■ Assignment:
Starting at the line that has "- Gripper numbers" and stopping after the line that has "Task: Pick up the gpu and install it", reproduce the listing below exactly; omit everything else.

■ Provided material:
*** Block opens ***
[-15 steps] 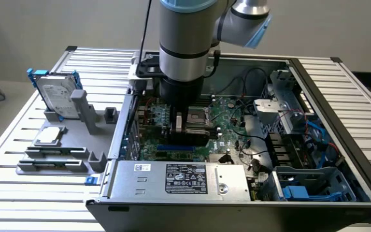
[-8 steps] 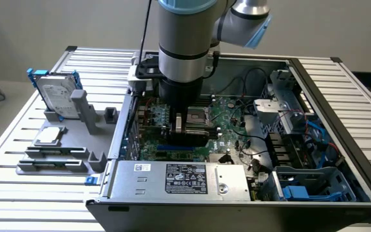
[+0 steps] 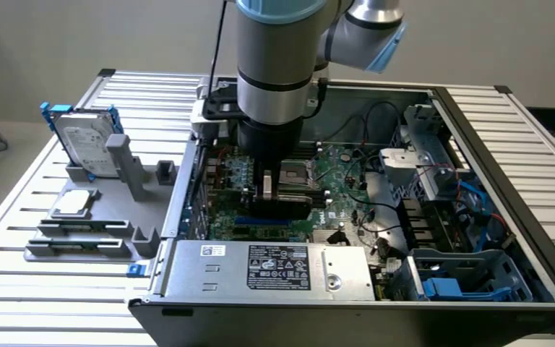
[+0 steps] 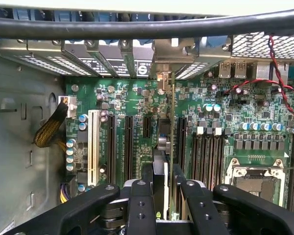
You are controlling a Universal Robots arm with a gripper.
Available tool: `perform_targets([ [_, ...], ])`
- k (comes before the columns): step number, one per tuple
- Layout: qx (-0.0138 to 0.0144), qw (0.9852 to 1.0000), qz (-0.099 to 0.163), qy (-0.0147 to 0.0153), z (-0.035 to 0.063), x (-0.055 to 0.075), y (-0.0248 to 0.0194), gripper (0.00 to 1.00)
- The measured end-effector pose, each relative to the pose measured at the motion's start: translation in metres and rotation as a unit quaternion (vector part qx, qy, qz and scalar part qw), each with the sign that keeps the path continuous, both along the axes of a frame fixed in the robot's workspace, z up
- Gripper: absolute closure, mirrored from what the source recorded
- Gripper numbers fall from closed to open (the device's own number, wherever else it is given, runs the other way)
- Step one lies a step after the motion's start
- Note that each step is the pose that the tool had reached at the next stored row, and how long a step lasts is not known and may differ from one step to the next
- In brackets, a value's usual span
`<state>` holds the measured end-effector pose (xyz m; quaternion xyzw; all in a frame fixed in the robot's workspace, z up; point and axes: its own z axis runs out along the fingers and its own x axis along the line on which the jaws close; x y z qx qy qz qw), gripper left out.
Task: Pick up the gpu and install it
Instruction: 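Insert the gpu into the slot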
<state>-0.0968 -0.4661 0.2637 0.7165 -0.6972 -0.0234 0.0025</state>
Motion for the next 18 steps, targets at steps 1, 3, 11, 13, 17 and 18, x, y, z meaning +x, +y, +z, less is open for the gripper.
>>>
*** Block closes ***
■ Result below:
- Gripper numbers fall from closed to open (the device's own number, wherever else it is given, runs the other way)
- Step one lies a step after the motion's start
- Note that each step is the pose that the tool had reached at the next stored row, and how long a step lasts is not known and may differ from one step to the next
- In brackets, a value's usual span
`<state>` holds the measured end-effector pose (xyz m; quaternion xyzw; all in a frame fixed in the robot's workspace, z up; point and axes: its own z axis runs out along the fingers and its own x axis along the line on which the jaws close; x y z qx qy qz qw), gripper left out.
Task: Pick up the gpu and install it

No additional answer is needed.